How Your Phone Could Be Aging Your Skin

Yes, we've all been hearing for the past few decades how technology — screen time, specifically — is just ruining everything. We don't connect, we don't talk to one another anymore, nobody can remember to spell complete words or type complete sentences, and, oh yeah, there's also the concern that cell phones are really bad for our health. Blah, blah... scaremongering... blah. Did any of those reasons make you think about putting your phone down for a minute? Didn't think so. In fact, a 2017 study by tech giant Asurion found that most people struggle to go longer than 10 minutes without checking their phones, and 10 percent of those surveyed admitted to checking it every four minutes (via the New York Post).

But there is one reason that might make you think twice about the amount of time you spend gazing into that tiny little screen, and that's the harm it might be doing to — gasp! — your looks. Yes, being married to your phone may actually be ruining your selfies.

Your phone's blue light may be harming your skin

The kind of light emitted by phone screens, computer screens, and TVs — and just stop for one moment to think about which of these devices you hold closest to your face — is called high-energy visible (HEV) light, but is better known as blue light (though not the kind meant to get the attention of Kmart shoppers). It may potentially penetrate the skin even more deeply than UV rays, damaging its elastin, collagen, and hyaluronic acid. While most sunscreens will not protect against blue light-induced wrinkling, Shape magazine notes that several high-dollar HEV protectants are now being marketed specifically towards those worried about tech rays.

Are these products worth the cost? Elizabeth Tanzi, M.D., who is an associate clinical professor of dermatology at George Washington University Medical Center, doesn't think we need to start shelling out big bucks just yet, since damage from HEV light has yet to reach the emergency threshold. Dr. Tanzi warns that the sun is still the biggest source of skin damage, so "it's crucial not to forgo sunscreen in favor of an HEV guard."

More bad news about that blue light

While there is no definitive evidence, as of yet, that the light emitted by cell phones will lead directly to massive amounts of wrinkles, there has been a study showing that HEV exposure decreased the number of carotenoids found in the participants' skin. Carotenoids affect the skin's pigmentation, with lower carotenoid levels leading to discoloration and age spots.

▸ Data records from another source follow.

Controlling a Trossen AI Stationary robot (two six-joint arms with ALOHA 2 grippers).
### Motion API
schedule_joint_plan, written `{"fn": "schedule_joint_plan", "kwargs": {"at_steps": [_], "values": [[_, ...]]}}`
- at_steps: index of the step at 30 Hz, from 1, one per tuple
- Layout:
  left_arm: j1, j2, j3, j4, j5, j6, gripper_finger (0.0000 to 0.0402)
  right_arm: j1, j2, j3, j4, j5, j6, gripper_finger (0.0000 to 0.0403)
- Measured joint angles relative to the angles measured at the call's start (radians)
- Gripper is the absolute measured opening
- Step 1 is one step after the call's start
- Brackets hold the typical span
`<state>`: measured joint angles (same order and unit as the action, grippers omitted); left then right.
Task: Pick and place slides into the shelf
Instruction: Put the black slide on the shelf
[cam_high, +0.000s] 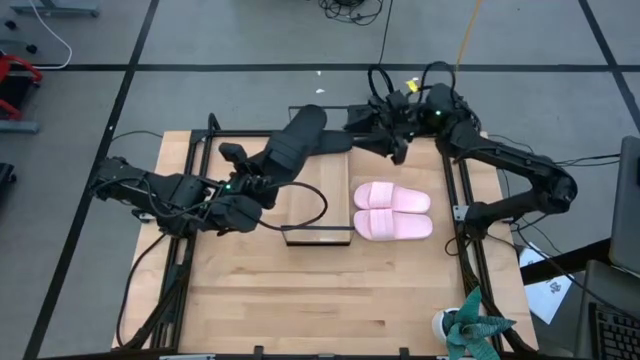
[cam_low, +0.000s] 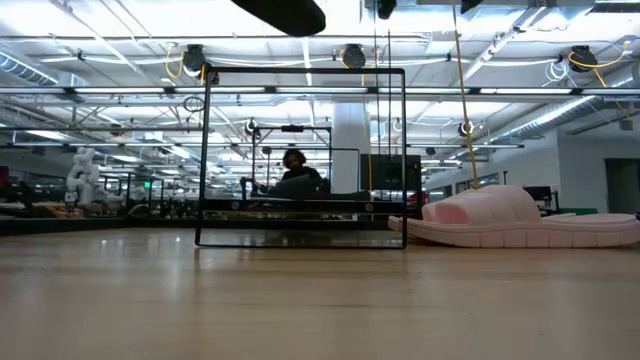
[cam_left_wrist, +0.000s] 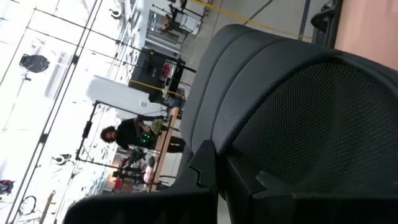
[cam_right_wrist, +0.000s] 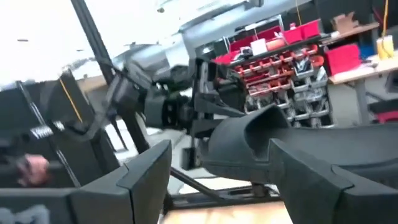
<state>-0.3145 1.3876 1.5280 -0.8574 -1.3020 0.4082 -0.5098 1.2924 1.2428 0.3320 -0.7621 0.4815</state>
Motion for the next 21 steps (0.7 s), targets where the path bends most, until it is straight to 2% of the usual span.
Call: {"fn": "schedule_joint_plan", "kwargs": {"at_steps": [7, 12, 16, 21], "values": [[0.000, 0.000, 0.000, 0.014, 0.017, 0.009, 0.0000, 0.069, 0.094, 0.122, -0.122, 0.013, -0.252, 0.0247], [0.003, 0.000, 0.000, 0.019, 0.021, 0.009, 0.0000, 0.110, 0.170, 0.246, -0.301, 0.062, -0.424, 0.0237], [0.010, 0.000, 0.000, 0.022, 0.022, 0.009, 0.0000, 0.126, 0.212, 0.314, -0.385, 0.086, -0.492, 0.0237], [0.013, 0.000, 0.000, 0.023, 0.040, 0.010, 0.0000, 0.125, 0.229, 0.328, -0.398, 0.111, -0.521, 0.0249]]}}
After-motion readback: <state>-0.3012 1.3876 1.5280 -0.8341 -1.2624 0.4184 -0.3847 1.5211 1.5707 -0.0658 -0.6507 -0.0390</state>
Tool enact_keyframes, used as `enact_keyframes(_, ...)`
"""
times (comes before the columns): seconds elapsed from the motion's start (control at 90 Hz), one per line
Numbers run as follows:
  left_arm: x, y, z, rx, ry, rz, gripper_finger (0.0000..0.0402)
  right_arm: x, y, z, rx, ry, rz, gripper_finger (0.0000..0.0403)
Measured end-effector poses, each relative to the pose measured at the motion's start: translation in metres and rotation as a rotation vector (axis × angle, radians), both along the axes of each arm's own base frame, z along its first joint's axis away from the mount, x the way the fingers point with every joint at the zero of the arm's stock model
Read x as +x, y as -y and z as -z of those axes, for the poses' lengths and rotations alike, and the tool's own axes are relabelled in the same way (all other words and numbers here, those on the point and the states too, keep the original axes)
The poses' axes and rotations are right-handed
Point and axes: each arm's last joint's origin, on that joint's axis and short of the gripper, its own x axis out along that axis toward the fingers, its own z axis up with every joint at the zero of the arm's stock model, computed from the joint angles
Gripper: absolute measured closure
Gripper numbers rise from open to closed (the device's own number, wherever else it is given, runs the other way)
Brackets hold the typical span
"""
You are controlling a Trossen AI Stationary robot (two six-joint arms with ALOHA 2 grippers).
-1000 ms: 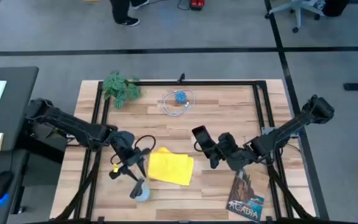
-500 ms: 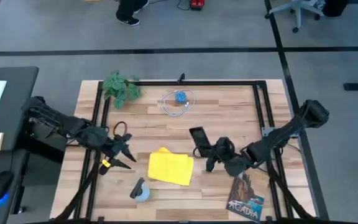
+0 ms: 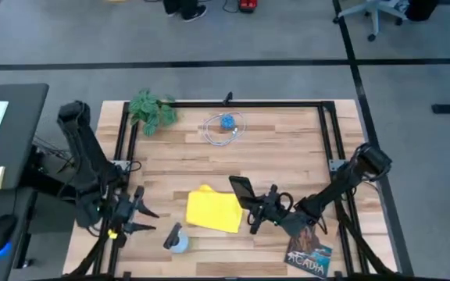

Dr. Sweta Rai, spokeswoman for the British Association of Dermatologists, said that the study results didn't show any definite aging effect linked to HEV exposure, but noted that the pigmentation problems arising from such exposure may cause "a falsely aged appearance" due to the fact that "If you look at a pristine face and put brown spots on it, it will look aged from sun damage" (via the New York Post).

'Tech neck' can give you shar-pei jowls

Using your phone won't just wrinkle your face. Think about how you hold your phone — most times you're looking down at it, right? Multiple times per day. This repetitive movement can lead to wrinkles in the neck and chin area, as well as saggy, droopy jowls. Dr. Tanzi reveals that, over recent years, she's seen a number of patients in their 30s with neck and jowl wrinkles that she never used to see in anyone under 50.

There is no product that can prevent tech (or text) neck, nor any treatment short of aggressive laser therapy or skin fillers. If it's not too late, though, you can always try prevention: Hold your phone higher, so you're looking up, not down, into the screen. Plus, never walk and text. Not only might you get hit by a car (yeah, yeah, you know), but bending your head to look down at your phone as you do so could also have you go out with a neck like Jabba the Hutt.

Your phone could also be causing acne

While cell phone use may be aging your skin, there's one side effect that might, paradoxically, transport your face back to its teenage years, but not in a good way. Yes, we're talking acne. University of Arizona microbiologist Charles Gerba, Ph.D. shared the unwelcome news with Shape magazine that your cell phone screen may carry 10 times more bacteria than a toilet seat, and you're sticking this mess up against your face multiple times a day. Even a clean phone, however, can also bring on a zit attack, as just the act of pushing it into your skin causes friction that can clog pores and encourage oil glands to go into overdrive. Yuck!

While it would be nice to think that the wrinkles could cancel out the pimples and vice-versa, sadly, it doesn't work that way — although if you need to treat both conditions simultaneously, you could always try dual-duty salicylic acid. A better bet, though, might be to make those marathon phone calls via speakerphone or a hands-free headset, or at least try holding the phone away from your face as you talk.